Stadtteil-Check in Cracau Sprödentalplatz: Vom Morast zum Treffpunkt mit Tradition

Auf dem einstigen Sumpfgelände entstand ein Areal für Großveranstaltungen aller Art. Seit mehr als 200 Jahren erlebt es eine wechselvolle Geschichte.

Herbst- und Frühjahrskirmes gehören zum Terminkalender der Veranstaltungen auf dem Platz.

Herbst- und Frühjahrskirmes gehören zum Terminkalender der Veranstaltungen auf dem Platz.
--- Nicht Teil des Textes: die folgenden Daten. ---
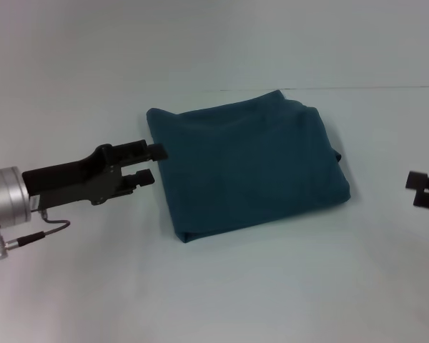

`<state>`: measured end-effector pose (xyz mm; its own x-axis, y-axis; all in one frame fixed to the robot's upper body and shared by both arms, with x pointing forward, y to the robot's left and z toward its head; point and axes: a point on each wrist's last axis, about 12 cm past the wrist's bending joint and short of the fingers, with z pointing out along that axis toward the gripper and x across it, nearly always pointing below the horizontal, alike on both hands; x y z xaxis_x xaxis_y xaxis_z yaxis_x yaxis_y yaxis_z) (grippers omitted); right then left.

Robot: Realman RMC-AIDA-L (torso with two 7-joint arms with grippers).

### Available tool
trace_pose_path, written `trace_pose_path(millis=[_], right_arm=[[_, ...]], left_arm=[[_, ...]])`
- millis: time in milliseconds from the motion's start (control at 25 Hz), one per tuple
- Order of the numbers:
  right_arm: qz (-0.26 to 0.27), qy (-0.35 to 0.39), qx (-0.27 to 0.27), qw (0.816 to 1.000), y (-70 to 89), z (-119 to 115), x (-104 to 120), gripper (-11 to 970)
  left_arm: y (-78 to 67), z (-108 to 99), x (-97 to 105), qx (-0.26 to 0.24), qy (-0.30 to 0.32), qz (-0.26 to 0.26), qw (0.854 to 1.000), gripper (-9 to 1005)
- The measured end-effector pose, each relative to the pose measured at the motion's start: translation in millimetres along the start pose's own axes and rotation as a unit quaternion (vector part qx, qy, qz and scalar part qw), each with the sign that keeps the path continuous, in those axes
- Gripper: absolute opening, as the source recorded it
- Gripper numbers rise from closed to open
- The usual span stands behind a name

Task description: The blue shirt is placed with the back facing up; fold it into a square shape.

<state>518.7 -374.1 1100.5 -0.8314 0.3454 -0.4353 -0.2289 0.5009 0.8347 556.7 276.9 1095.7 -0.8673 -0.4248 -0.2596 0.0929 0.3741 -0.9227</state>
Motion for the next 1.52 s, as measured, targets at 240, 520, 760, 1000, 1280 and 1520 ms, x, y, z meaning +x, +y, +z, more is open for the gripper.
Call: trace_pose_path(millis=[240,520,760,1000,1280,1520], right_arm=[[-0.012,0.021,0.013,1.0,-2.5,-0.7,2.5,882],[-0.014,0.029,0.002,0.999,-4.0,-0.5,9.5,883],[-0.016,0.025,0.003,1.0,-4.8,-6.9,8.1,884],[-0.016,0.007,0.002,1.0,-4.6,-9.8,3.0,883],[-0.027,0.003,-0.002,1.0,-1.5,-5.9,-2.9,883],[-0.028,0.001,-0.002,1.0,-1.8,-6.3,-2.6,884]], left_arm=[[-4.6,12.7,-7.8,-0.035,0.023,-0.005,0.999,616],[-16.2,42.3,-27.1,-0.092,0.046,0.019,0.995,613],[-3.0,34.6,-13.2,-0.094,0.05,-0.035,0.994,610],[7.9,31.5,5.6,-0.086,0.055,-0.074,0.992,607],[11.4,41.0,18.3,-0.08,0.057,-0.091,0.991,604],[13.3,39.0,19.2,-0.08,0.053,-0.093,0.991,602]])
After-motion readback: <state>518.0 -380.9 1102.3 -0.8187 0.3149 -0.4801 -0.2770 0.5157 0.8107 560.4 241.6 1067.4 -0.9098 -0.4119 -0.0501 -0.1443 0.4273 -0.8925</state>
Foto: Bischof, Andreas (abi)

Krefeld. Früher war es ein stinkender Morast, heute ist es „der“ Platz für Großveranstaltungen in Krefeld: der über vier Hektar große Sprödentalplatz. Generationen von Besuchern genießen hier die Herbst- und Frühjahrskirmes, Trödelmärkte, Zirkusgastspiele, Sportveranstaltungen oder eine bunte Palette von Ausstellungen. Aber auch politische Großkundgebungen gehören zur Tradition des Platzes. Seine Geschichte ist wechselhaft und zum Teil glamourös. Seit seiner Entstehung (siehe Kasten) war hier die Prominenz ihrer Zeit zu Gast — aus heutiger Sicht zum Teil auch fragwürdige Gestalten. Da lohnt sich ein Blick auf einige der Veranstaltungen, die hier gefeiert wurden:

Am 2. April 1906 wurde Kaiser Wilhelm II und den aus Düsseldorf hierher umgesiedelten „Tanz-Husaren“ ein pompöser Empfang auf dem Platz bereitet. Die Festarchitektur stammte vom Büro Girmes und Oediger.
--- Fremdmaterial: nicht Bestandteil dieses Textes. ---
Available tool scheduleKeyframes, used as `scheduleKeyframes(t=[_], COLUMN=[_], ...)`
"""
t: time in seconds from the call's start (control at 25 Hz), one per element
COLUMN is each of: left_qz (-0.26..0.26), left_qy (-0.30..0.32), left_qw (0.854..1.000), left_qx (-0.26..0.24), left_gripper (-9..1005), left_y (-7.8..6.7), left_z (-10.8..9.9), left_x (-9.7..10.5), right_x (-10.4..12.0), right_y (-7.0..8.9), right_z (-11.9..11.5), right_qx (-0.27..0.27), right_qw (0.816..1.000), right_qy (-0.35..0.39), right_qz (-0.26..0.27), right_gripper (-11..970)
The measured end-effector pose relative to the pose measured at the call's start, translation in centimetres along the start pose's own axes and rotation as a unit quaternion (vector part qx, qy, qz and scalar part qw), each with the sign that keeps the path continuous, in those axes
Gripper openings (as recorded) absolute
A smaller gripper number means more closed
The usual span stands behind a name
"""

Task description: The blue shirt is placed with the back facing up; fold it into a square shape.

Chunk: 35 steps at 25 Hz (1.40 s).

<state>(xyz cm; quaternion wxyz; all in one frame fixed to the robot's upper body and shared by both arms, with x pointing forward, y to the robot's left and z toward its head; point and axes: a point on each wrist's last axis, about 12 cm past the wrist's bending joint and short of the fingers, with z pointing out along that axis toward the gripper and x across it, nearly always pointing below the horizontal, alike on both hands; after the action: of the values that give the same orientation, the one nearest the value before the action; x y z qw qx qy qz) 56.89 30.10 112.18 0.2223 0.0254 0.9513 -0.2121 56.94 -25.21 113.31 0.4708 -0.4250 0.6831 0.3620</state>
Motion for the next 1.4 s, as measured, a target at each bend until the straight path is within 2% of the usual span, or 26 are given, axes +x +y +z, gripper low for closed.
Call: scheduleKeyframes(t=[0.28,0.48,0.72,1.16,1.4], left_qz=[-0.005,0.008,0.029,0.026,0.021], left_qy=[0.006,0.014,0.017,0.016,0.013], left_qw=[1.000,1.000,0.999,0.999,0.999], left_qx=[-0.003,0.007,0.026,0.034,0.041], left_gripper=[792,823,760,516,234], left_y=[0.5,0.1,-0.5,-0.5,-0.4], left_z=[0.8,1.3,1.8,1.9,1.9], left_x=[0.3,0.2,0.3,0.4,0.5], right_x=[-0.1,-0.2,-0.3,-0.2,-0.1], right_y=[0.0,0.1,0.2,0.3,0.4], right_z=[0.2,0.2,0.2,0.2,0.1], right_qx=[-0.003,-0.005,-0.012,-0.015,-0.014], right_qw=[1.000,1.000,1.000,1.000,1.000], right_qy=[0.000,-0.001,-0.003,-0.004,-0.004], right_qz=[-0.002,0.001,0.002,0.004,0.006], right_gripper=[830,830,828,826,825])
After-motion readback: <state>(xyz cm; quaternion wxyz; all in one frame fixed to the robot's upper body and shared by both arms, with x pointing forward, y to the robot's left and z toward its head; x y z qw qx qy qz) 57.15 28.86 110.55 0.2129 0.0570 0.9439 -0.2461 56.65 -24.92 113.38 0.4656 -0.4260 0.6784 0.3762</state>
1911 wurde die erste Gewerbe-, Industrie- und Kunstausstellung eröffnet. Hunderttausende Menschen besuchten die Veranstaltung. Auf dem Platz waren unter anderem zwei Hallen mit einer Länge von je hundert Metern aufgebaut. Die repräsentativen Bauten hatte der Architekt August Biebricher erdacht, der auch die Gebäude der Pferderennbahn und das Moltke-Gymnasium entworfen hatte.

1936, drei Jahre nach der Machtergreifung der Nazis, kam der Herausgeber der antisemitischen Hetzzeitung „Der Stürmer“, Julius Streicher, nach Krefeld. Eingeladen worden war er von den örtlichen Nazi-Führern. Er sprach in einem großen Zelt auf dem Platz vor 15 000 Menschen.
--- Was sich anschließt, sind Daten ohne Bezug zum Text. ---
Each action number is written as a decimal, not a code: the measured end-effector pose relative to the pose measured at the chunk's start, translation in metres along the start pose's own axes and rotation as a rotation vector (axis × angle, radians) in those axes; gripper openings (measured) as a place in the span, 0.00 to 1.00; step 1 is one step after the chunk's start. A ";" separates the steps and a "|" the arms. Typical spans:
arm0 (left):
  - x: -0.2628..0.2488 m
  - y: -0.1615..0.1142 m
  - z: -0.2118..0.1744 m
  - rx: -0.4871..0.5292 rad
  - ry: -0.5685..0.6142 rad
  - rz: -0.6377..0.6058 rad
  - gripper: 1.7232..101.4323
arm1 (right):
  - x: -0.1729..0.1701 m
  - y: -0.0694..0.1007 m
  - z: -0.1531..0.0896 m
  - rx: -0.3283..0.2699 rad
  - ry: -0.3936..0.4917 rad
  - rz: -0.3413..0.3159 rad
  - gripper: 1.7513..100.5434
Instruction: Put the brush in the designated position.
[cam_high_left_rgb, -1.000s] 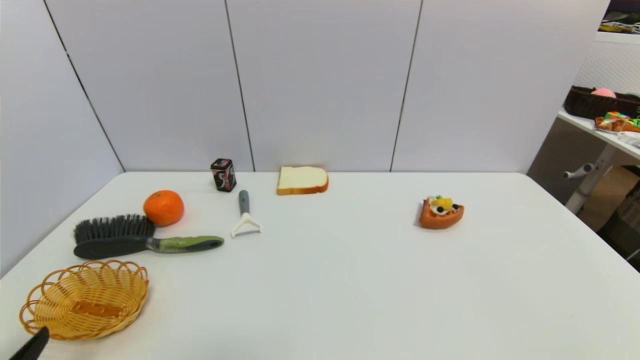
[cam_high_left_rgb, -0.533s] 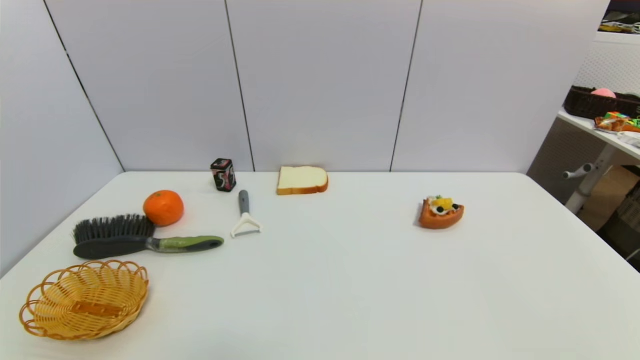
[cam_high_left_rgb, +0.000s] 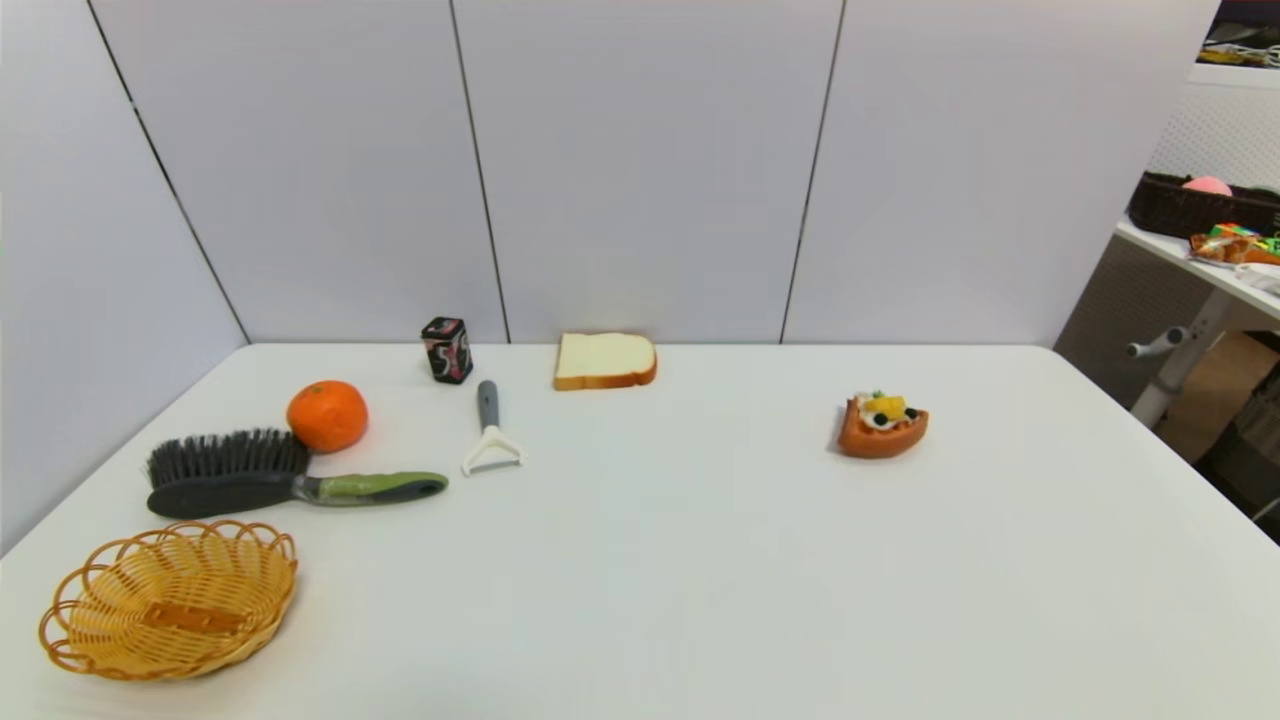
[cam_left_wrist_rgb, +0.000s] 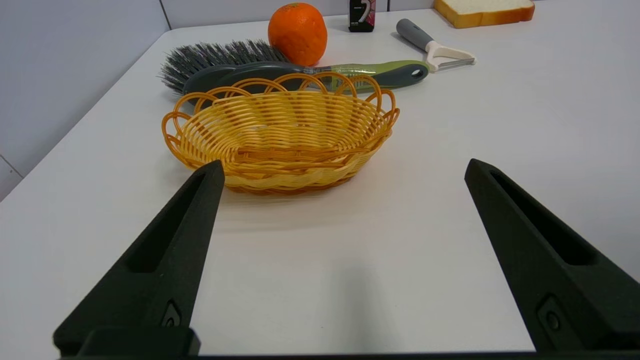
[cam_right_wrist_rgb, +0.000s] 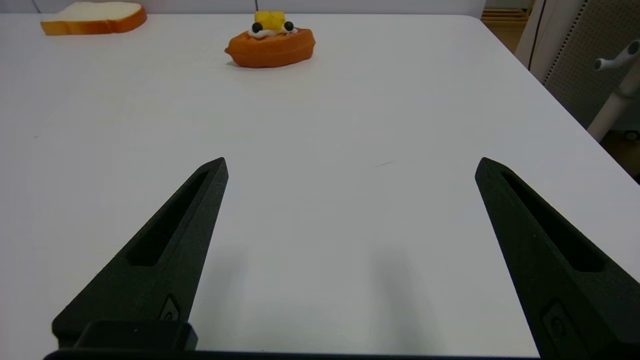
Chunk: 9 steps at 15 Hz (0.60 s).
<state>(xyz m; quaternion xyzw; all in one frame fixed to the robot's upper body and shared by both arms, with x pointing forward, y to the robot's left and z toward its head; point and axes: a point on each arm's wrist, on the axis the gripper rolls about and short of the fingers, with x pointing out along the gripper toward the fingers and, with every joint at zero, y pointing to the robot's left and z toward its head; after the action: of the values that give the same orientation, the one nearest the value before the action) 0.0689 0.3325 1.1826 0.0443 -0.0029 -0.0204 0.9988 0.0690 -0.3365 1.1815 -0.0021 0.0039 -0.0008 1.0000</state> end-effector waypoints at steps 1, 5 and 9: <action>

Ab etwa 1939 plante die NSDAP-Kreisleitung auf dem Platz den Bau einer gigantischen Anlage. Es sollte dort ein „Forum mit Parteibauten und Niederrheinhalle“ für Massenveranstaltungen entstehen. Auch den Hauptbahnhof wollten die Nazis hierhin verlegen. Bombenangriffe im Krieg zerstörten den Platz und seine Infrastruktur.

1950 fand die erste Ausstellung nach dem Krieg auf dem Platz statt. Unter den Gästen waren unter anderen der „Vater des deutschen Wirtschaftswunders“ und der sozialen Marktwirtschaft, Wirtschaftsminister Ludwig Ehrhard. 250 000 Besucher zählten die Organisatoren.

1980 — der CSU-Politiker Franz-Josef Strauß kandidierte für das Amt des Bundeskanzlers — veranstaltete ein buntes Bündnis auf dem Platz ein zweitägiges „Volksfest gegen Rechts“ mit zwei Veranstaltungsbühnen.

1983, im Juni, folgte die Friedensdemo. Mehr als 30 000 Menschen aus der ganzen Republik demonstrierten gegen die Stationierung von US-Atomraketen und den Besuch von US-Vizepräsident Bush senior in Krefeld anlässlich der 300-Jahr-Feier „Philadelphiade“. Sie sollte an die Auswanderung von 13 Krefelder Familien erinnern, hauptsächlich Quäker und Mennoniten, die mit dem Schiff Concord nach Philadelphia gereist waren.

Heute gibt es zwar noch Angebote von Ausstellung bis Zirkus auf dem Gelände. Aber die „Rheinische Landesausstellung“, viele Jahre eine Publikumsmesse mit großer, zuletzt aber mit abnehmender Resonanz, gibt es zumindest vorerst nicht mehr. Die PPG-Nordpark GmbH in Mönchengladbach, die der Mönchengladbacher Borussia und der städtischen Entwicklungsgesellschaft EWMG gehört, hatte die Rechte an der Rheinischen Landesausstellung Ende 2013 von der Krefelder Messe-Gesellschaft Haug-West gekauft. Günther Wolff, Geschäftsführer von Haug West, wollte aus Altersgründen keine Fortsetzung. Ob die PPG-Nordpark sich mit einem neuen Konzept auch nach Krefeld wagt, steht in den Sternen.